> [EXERCISE DIRECTIONS]: Each line of the data below containing "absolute" needs to be listed.

> [INPUT]:
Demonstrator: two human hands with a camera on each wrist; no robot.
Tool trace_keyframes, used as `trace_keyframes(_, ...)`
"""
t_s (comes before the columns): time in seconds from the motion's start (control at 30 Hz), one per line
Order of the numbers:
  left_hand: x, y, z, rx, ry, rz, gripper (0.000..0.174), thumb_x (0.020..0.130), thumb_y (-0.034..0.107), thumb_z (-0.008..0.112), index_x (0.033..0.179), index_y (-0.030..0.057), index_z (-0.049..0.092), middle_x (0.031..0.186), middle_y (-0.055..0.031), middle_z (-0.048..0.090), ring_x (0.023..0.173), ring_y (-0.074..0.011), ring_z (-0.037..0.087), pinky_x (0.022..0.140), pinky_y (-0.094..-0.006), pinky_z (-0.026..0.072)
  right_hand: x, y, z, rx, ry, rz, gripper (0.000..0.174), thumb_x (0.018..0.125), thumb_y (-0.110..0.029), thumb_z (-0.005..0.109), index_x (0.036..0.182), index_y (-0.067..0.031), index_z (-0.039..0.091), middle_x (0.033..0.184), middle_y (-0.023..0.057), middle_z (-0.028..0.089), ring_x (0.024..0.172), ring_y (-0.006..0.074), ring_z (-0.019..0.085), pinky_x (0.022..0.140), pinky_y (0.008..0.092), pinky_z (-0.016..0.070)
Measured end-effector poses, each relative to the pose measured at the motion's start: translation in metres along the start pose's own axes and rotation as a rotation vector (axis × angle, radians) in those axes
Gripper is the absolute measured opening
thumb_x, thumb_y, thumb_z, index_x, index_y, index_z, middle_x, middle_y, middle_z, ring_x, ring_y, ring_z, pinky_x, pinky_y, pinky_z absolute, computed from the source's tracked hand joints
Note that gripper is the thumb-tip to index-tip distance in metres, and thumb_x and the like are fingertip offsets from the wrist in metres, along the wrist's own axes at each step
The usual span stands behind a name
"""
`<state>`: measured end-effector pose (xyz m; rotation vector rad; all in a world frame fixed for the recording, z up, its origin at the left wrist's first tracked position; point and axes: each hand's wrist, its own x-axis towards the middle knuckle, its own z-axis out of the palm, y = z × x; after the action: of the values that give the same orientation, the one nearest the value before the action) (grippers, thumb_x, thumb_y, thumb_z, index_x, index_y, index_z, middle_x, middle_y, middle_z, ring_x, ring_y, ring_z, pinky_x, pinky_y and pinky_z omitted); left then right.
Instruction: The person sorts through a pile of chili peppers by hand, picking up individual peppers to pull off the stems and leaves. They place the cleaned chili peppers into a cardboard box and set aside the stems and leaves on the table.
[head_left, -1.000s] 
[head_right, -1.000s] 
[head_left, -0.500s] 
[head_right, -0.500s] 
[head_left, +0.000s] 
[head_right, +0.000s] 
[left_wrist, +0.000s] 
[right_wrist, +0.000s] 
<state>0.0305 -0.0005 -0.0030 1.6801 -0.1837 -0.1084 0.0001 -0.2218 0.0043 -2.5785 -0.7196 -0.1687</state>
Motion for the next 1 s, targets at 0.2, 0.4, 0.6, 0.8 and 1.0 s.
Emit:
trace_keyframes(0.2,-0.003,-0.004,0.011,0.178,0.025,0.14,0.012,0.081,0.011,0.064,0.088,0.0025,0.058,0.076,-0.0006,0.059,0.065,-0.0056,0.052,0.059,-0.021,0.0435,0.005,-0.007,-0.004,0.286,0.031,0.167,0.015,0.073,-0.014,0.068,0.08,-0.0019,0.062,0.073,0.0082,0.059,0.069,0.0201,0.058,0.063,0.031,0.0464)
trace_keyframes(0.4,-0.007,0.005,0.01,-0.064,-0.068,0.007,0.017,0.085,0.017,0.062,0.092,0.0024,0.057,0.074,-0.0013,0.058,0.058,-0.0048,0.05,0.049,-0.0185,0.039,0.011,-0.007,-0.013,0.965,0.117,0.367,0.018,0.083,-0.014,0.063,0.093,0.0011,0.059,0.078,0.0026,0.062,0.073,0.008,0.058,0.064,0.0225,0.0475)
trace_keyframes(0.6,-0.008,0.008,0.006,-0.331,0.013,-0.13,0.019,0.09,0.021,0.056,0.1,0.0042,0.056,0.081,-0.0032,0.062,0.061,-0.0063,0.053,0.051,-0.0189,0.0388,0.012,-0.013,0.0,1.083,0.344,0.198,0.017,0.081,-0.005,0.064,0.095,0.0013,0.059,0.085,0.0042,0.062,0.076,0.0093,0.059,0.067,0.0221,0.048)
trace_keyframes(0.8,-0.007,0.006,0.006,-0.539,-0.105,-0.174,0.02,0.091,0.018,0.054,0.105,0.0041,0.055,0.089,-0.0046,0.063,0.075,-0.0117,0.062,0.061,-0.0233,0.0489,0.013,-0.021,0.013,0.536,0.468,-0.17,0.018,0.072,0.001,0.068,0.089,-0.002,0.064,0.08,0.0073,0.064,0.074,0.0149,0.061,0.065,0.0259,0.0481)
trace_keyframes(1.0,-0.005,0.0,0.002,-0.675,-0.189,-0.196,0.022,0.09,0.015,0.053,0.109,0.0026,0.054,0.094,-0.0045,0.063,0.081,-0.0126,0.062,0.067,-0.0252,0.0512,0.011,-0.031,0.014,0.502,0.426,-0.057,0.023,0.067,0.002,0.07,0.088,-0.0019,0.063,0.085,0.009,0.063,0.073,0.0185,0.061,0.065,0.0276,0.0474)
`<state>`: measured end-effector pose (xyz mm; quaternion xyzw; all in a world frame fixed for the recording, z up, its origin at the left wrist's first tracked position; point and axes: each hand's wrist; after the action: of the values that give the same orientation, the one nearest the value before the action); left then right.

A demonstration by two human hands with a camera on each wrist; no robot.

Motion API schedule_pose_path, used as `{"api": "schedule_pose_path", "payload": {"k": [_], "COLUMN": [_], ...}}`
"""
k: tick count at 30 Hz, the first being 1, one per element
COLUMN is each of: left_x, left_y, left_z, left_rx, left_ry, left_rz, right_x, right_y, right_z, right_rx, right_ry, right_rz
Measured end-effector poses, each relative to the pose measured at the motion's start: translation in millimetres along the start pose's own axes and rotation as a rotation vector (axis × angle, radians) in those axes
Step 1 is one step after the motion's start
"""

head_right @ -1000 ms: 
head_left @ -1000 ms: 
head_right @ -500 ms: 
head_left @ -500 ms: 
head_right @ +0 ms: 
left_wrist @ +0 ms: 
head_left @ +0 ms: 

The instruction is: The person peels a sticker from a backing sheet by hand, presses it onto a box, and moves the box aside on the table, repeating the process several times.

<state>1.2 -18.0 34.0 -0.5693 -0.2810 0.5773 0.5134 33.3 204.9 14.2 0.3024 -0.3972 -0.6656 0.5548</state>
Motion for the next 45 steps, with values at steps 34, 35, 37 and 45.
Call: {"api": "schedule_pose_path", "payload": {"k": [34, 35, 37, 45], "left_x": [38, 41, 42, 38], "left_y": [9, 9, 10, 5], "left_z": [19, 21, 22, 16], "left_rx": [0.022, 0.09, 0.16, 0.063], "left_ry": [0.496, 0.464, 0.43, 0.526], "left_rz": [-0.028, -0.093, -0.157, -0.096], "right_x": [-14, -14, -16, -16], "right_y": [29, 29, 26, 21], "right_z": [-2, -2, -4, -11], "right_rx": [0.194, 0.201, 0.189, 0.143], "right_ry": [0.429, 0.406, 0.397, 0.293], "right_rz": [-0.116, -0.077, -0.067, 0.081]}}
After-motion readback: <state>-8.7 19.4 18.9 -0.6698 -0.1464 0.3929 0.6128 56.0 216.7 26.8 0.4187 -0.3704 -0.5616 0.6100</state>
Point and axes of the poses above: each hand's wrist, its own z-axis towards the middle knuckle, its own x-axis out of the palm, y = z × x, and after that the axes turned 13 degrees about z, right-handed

> [OUTPUT]:
Gripper is the absolute measured opening
thumb_x, thumb_y, thumb_z, index_x, index_y, index_z, middle_x, middle_y, middle_z, ring_x, ring_y, ring_z, pinky_x, pinky_y, pinky_z absolute, computed from the source's tracked hand joints

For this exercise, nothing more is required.